### Task description
Reproduce the lines of the listing exactly, beginning at the top, until the line with "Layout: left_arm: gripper" has been reproduced too.

*** Opening Recorded information ***

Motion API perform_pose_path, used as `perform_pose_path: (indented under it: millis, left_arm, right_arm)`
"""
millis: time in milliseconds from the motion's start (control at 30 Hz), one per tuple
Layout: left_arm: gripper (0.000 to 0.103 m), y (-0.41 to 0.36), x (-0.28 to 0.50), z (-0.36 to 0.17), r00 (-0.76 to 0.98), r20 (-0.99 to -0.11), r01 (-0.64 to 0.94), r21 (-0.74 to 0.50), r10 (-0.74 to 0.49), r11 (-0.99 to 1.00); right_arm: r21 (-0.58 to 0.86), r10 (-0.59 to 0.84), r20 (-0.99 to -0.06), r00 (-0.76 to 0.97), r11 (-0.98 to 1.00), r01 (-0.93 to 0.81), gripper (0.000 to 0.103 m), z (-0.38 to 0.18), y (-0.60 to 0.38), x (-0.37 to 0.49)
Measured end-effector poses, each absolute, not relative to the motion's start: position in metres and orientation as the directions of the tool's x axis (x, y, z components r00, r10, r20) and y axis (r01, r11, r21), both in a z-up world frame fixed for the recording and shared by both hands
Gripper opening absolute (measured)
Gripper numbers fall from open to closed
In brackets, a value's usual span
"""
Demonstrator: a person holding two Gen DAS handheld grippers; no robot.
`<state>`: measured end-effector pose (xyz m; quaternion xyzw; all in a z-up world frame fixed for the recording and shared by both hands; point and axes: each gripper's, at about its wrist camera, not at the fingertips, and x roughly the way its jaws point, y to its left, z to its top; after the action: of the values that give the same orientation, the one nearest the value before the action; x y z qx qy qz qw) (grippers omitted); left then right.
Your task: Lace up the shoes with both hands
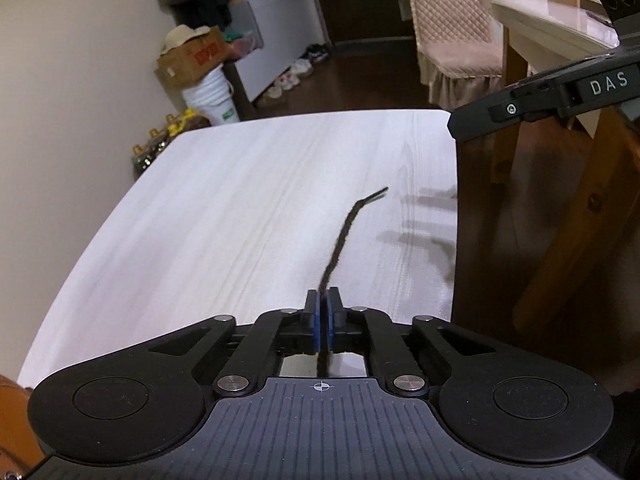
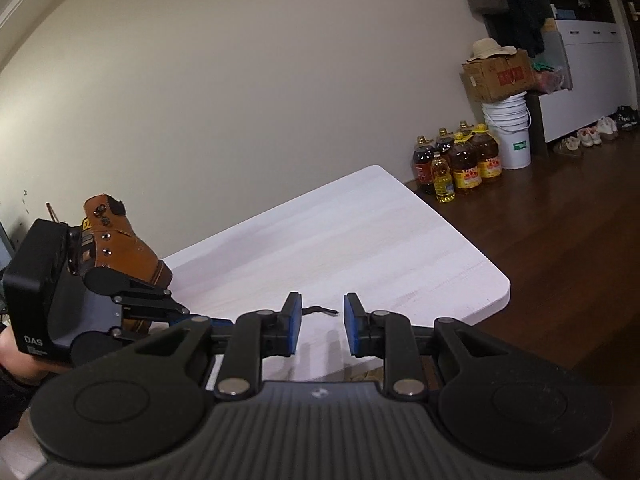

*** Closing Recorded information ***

### Solution for this task
Motion API perform_pose_path, used as `perform_pose_path: (indented under it: millis, left_arm, right_arm)`
"""
millis: time in milliseconds from the motion's start (control at 30 Hz), one per tuple
Layout: left_arm: gripper (0.000 to 0.103 m), y (-0.41 to 0.36), x (-0.28 to 0.50), z (-0.36 to 0.17), r00 (-0.76 to 0.98), r20 (-0.99 to -0.11), r01 (-0.64 to 0.94), r21 (-0.74 to 0.50), r10 (-0.74 to 0.49), r11 (-0.99 to 1.00); right_arm: r21 (-0.58 to 0.86), r10 (-0.59 to 0.84), r20 (-0.99 to -0.06), r00 (-0.76 to 0.97), r11 (-0.98 to 1.00), r01 (-0.93 to 0.81), gripper (0.000 to 0.103 m), z (-0.38 to 0.18), y (-0.60 to 0.38), x (-0.37 to 0.49)

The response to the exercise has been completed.